Records excerpted from a collection:
┄┄┄┄┄┄

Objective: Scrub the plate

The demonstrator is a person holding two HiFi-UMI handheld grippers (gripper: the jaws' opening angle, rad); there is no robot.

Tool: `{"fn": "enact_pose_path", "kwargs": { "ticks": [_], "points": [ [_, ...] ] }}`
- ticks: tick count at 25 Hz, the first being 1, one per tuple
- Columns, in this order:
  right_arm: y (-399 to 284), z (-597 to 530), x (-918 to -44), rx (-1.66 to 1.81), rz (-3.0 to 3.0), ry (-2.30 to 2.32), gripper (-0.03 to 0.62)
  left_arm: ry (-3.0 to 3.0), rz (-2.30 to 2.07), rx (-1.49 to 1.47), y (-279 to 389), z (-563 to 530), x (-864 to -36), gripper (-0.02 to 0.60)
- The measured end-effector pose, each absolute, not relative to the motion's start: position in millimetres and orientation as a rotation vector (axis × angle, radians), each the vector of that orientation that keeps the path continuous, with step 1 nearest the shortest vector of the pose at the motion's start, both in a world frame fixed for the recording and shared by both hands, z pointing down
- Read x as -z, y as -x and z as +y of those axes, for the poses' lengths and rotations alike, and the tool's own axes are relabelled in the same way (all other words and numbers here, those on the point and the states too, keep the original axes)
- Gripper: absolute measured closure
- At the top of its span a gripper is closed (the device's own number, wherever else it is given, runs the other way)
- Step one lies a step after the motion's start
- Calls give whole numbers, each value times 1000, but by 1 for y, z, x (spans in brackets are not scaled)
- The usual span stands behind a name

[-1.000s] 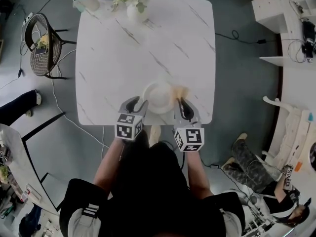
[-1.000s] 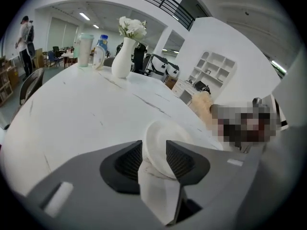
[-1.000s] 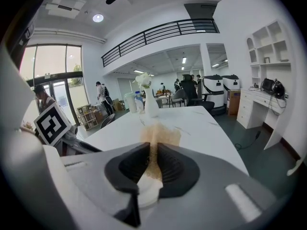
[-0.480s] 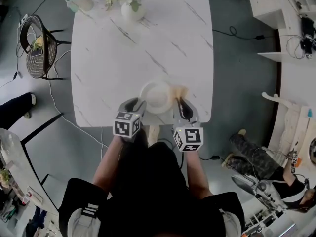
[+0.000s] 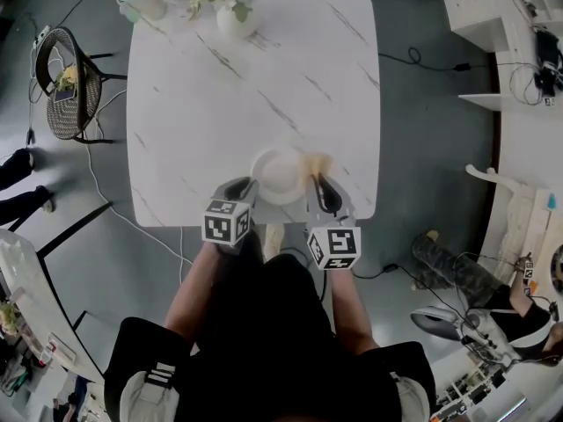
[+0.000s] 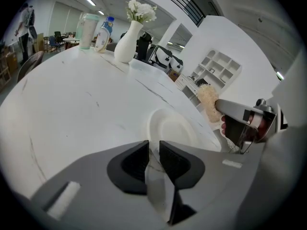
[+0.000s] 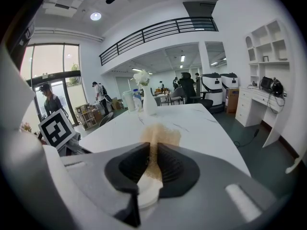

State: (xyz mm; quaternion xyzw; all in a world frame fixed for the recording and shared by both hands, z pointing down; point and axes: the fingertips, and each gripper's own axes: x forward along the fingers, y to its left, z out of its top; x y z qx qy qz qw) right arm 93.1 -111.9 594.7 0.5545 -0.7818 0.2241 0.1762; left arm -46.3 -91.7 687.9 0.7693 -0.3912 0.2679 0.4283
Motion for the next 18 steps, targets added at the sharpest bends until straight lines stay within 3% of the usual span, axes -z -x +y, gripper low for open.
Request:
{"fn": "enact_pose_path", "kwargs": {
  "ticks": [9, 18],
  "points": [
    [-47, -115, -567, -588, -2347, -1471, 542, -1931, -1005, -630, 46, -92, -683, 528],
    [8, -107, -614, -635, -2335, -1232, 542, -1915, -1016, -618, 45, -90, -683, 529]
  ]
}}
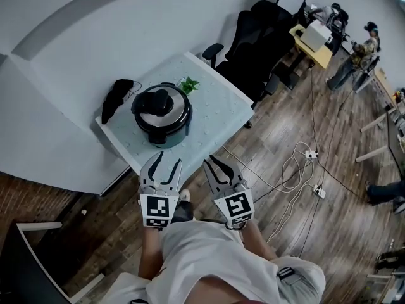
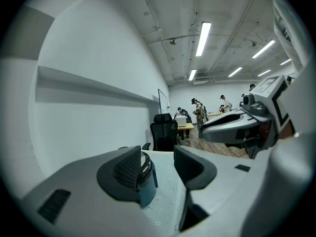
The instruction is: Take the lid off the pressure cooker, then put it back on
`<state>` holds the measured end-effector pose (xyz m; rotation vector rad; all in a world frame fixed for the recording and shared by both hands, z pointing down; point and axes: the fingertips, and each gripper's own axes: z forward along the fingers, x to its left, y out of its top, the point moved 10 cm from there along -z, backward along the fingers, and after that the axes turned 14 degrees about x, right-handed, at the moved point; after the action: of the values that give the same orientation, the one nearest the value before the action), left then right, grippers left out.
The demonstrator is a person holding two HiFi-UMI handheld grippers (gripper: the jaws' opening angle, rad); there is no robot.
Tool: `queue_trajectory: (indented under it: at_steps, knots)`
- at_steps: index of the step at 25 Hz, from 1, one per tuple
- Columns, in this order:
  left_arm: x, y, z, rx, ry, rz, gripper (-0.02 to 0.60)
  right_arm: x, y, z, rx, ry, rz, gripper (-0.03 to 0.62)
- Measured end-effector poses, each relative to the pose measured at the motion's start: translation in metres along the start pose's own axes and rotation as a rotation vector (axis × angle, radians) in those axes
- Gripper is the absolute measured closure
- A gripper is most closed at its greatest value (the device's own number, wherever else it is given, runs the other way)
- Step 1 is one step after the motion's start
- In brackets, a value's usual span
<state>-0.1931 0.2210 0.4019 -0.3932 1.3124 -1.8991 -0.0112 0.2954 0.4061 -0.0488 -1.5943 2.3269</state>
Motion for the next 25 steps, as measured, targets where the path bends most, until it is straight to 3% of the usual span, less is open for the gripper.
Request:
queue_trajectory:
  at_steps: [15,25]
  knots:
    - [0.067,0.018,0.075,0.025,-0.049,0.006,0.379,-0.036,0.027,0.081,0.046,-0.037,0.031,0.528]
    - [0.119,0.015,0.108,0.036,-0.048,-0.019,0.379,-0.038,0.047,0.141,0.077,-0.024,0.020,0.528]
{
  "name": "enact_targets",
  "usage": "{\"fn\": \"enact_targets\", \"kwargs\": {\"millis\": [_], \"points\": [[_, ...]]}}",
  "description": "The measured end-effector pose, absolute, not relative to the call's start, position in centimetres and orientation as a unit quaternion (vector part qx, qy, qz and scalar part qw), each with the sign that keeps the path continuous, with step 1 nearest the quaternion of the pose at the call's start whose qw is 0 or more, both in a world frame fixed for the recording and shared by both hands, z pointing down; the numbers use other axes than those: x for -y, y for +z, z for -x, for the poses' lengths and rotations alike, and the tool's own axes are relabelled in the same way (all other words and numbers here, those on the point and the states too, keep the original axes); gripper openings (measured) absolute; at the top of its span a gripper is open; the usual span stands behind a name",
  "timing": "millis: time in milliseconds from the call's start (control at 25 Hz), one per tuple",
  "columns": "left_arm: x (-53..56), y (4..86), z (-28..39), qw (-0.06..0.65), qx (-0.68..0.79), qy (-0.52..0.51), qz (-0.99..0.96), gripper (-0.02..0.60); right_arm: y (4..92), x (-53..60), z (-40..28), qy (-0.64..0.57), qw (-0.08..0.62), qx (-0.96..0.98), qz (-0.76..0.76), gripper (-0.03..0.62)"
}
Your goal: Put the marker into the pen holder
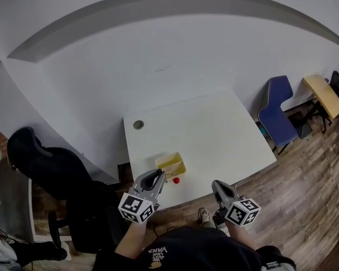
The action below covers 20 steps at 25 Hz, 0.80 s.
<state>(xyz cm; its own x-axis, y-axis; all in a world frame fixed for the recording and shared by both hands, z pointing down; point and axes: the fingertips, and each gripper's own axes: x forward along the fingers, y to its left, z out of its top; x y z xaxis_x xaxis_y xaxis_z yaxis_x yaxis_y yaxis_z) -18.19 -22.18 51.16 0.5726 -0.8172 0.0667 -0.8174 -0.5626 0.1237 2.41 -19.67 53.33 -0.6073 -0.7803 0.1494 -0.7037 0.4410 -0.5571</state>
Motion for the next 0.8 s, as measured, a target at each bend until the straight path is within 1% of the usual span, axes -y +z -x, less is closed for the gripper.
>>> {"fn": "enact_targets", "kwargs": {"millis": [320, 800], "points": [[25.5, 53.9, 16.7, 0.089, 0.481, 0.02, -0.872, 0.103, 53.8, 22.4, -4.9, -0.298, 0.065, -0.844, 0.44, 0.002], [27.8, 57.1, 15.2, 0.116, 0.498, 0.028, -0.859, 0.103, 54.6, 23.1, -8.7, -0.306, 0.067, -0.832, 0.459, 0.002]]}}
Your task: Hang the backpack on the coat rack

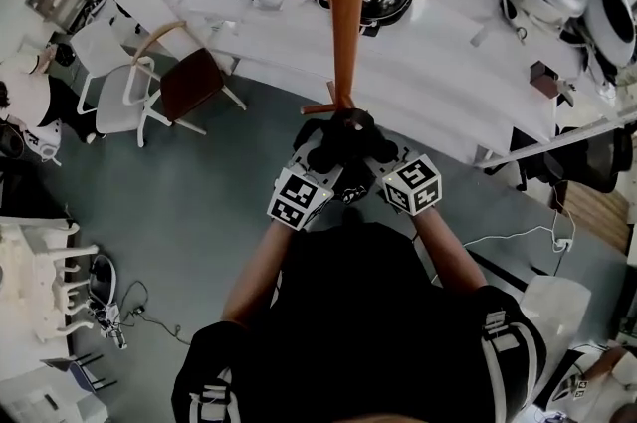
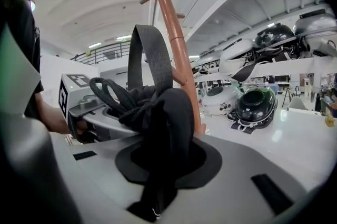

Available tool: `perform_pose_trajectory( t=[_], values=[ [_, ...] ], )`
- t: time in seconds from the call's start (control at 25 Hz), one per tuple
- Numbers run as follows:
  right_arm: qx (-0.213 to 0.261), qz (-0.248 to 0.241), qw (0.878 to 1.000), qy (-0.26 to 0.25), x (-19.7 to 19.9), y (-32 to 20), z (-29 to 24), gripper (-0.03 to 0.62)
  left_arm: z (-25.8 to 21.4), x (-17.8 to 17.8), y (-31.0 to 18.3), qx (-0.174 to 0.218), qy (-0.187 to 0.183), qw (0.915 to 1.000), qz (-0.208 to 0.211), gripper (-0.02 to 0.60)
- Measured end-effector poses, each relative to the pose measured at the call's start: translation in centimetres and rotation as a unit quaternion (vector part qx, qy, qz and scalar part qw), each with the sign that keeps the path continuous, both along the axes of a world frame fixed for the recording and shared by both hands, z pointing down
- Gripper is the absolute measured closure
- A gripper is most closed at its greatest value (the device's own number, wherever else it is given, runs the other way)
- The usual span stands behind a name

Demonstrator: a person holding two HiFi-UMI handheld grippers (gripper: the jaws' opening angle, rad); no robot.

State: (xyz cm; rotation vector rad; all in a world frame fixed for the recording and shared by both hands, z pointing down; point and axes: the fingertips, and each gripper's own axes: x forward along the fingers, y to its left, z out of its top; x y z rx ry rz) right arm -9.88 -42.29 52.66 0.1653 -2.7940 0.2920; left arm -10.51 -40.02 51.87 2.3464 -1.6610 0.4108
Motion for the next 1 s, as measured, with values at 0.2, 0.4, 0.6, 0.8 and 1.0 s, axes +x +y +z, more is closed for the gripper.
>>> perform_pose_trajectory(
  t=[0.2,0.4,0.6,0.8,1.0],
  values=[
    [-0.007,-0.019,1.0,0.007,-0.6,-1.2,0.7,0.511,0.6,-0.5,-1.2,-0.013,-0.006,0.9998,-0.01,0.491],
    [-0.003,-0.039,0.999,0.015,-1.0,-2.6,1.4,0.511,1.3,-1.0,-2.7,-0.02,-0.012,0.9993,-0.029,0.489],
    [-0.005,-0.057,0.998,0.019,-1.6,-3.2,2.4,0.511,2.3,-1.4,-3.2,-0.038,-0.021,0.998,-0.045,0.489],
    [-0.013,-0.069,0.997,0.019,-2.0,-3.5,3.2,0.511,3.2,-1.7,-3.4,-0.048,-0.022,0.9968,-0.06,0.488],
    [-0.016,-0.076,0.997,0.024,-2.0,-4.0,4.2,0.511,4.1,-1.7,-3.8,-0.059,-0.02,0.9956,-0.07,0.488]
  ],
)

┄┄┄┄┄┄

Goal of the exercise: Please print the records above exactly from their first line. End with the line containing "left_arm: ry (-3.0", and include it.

Result of the task:
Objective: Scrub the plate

The demonstrator is a person holding two HiFi-UMI handheld grippers (gripper: the jaws' opening angle, rad); there is no robot.

Tool: `{"fn": "enact_pose_path", "kwargs": { "ticks": [_], "points": [ [_, ...] ] }}`
- ticks: tick count at 25 Hz, the first being 1, one per tuple
- Columns, in this order:
  right_arm: y (-399 to 284), z (-597 to 530), x (-918 to -44), rx (-1.66 to 1.81), rz (-3.0 to 3.0), ry (-2.30 to 2.32), gripper (-0.03 to 0.62)
  left_arm: ry (-3.0 to 3.0), rz (-2.30 to 2.07), rx (-1.49 to 1.47), y (-279 to 389), z (-563 to 530), x (-864 to -36), gripper (-0.02 to 0.60)

What this exercise needed has been supplied.